§ Task objective:
For every line below, output the text exactly and leave out images.

§ Input data:
______

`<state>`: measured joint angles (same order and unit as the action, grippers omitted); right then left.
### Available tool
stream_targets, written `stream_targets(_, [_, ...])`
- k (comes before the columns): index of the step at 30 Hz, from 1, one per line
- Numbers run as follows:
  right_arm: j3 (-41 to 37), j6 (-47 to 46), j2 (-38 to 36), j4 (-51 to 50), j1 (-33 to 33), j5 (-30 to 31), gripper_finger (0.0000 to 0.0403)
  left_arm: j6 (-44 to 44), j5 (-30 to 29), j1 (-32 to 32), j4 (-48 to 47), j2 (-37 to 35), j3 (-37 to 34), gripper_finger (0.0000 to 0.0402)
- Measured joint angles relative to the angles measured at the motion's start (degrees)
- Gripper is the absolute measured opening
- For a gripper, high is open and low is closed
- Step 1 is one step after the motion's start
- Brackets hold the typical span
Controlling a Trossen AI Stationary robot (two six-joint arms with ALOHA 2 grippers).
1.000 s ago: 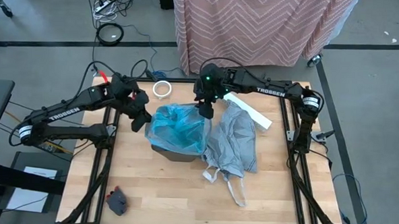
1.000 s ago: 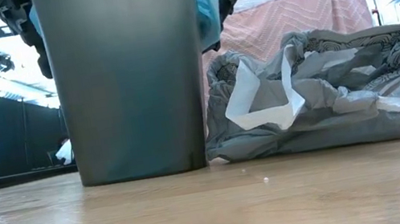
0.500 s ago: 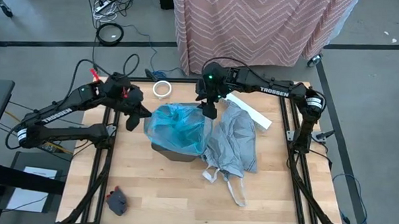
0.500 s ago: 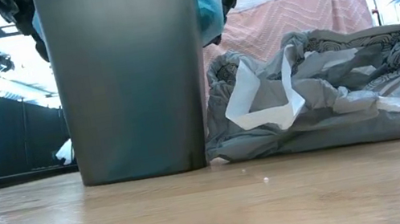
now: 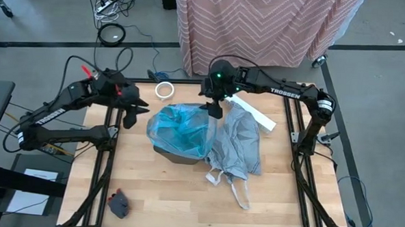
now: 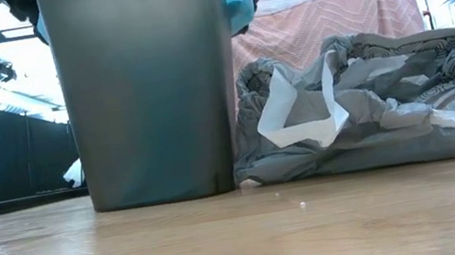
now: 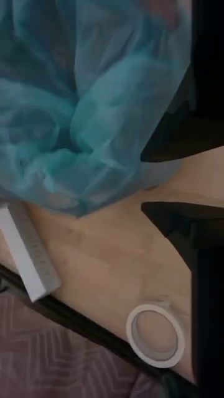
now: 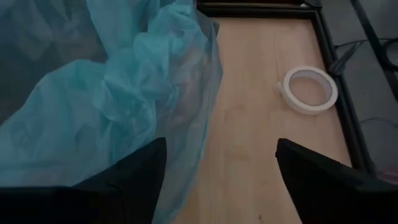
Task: Place trash/remove bag and relplace
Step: Insert a new trash bag into the trash bin
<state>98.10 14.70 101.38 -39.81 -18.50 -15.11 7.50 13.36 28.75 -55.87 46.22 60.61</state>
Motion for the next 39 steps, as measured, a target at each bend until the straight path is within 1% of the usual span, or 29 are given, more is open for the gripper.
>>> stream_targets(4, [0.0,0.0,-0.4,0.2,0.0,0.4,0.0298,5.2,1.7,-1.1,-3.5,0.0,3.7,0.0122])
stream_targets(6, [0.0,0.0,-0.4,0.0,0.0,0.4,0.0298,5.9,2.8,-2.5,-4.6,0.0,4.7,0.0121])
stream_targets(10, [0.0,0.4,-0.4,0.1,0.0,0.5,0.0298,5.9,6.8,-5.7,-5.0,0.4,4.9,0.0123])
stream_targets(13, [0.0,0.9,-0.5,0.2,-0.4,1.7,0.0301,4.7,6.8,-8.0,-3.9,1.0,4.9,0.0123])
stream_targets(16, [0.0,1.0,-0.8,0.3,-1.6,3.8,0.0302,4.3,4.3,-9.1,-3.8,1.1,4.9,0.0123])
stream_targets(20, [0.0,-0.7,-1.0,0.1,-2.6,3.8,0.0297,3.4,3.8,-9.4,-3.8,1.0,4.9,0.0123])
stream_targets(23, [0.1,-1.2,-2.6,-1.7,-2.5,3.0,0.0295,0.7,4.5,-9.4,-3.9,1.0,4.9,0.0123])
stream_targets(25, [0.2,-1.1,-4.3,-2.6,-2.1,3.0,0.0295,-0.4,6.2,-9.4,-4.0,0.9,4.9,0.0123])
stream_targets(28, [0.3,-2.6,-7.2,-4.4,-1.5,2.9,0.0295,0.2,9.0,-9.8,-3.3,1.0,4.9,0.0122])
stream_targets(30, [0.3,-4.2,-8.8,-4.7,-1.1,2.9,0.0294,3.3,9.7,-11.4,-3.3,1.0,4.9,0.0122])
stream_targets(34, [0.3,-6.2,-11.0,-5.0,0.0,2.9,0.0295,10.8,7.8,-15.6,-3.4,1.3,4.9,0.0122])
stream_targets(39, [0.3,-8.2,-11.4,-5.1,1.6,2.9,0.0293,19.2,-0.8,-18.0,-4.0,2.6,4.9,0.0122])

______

§ Answer section:
`<state>`: measured joint angles (same order and unit as the action, grippers omitted); right then left.
### Available tool
stream_targets, written `stream_targets(_, [_, ...])`
- k (comes before the columns): index of the step at 30 Hz, from 1, one per line
- Numbers run as follows:
  right_arm: j3 (-41 to 37), j6 (-47 to 46), j2 (-38 to 36), j4 (-51 to 50), j1 (-33 to 33), j5 (-30 to 31), gripper_finger (0.0000 to 0.0403)
  left_arm: j6 (-44 to 44), j5 (-30 to 29), j1 (-32 to 32), j4 (-48 to 47), j2 (-37 to 35), j3 (-37 to 34), gripper_finger (0.0000 to 0.0402)
- Measured joint angles relative to the angles measured at the motion's start (degrees)
- Gripper is the absolute measured opening
- For a gripper, high is open and low is closed
- Step 1 is one step after the motion's start
- Brackets hold the typical span
Controlling a Trossen AI Stationary robot (two six-joint arms with ALOHA 2 grippers).
1.000 s ago: 
1.000 s ago: 
0.500 s ago: 
0.500 s ago: 
now: 
now: 
now: 
now: 
Task: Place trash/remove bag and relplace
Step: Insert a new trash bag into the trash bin
<state>98.10 14.70 101.38 -39.81 -18.50 -15.11 7.50 13.36 28.75 -55.87 46.22 60.61</state>
Motion for the next 39 steps, as measured, a target at each bend until the straight path is within 1% of the usual span, or 29 are given, more is open for the gripper.
>>> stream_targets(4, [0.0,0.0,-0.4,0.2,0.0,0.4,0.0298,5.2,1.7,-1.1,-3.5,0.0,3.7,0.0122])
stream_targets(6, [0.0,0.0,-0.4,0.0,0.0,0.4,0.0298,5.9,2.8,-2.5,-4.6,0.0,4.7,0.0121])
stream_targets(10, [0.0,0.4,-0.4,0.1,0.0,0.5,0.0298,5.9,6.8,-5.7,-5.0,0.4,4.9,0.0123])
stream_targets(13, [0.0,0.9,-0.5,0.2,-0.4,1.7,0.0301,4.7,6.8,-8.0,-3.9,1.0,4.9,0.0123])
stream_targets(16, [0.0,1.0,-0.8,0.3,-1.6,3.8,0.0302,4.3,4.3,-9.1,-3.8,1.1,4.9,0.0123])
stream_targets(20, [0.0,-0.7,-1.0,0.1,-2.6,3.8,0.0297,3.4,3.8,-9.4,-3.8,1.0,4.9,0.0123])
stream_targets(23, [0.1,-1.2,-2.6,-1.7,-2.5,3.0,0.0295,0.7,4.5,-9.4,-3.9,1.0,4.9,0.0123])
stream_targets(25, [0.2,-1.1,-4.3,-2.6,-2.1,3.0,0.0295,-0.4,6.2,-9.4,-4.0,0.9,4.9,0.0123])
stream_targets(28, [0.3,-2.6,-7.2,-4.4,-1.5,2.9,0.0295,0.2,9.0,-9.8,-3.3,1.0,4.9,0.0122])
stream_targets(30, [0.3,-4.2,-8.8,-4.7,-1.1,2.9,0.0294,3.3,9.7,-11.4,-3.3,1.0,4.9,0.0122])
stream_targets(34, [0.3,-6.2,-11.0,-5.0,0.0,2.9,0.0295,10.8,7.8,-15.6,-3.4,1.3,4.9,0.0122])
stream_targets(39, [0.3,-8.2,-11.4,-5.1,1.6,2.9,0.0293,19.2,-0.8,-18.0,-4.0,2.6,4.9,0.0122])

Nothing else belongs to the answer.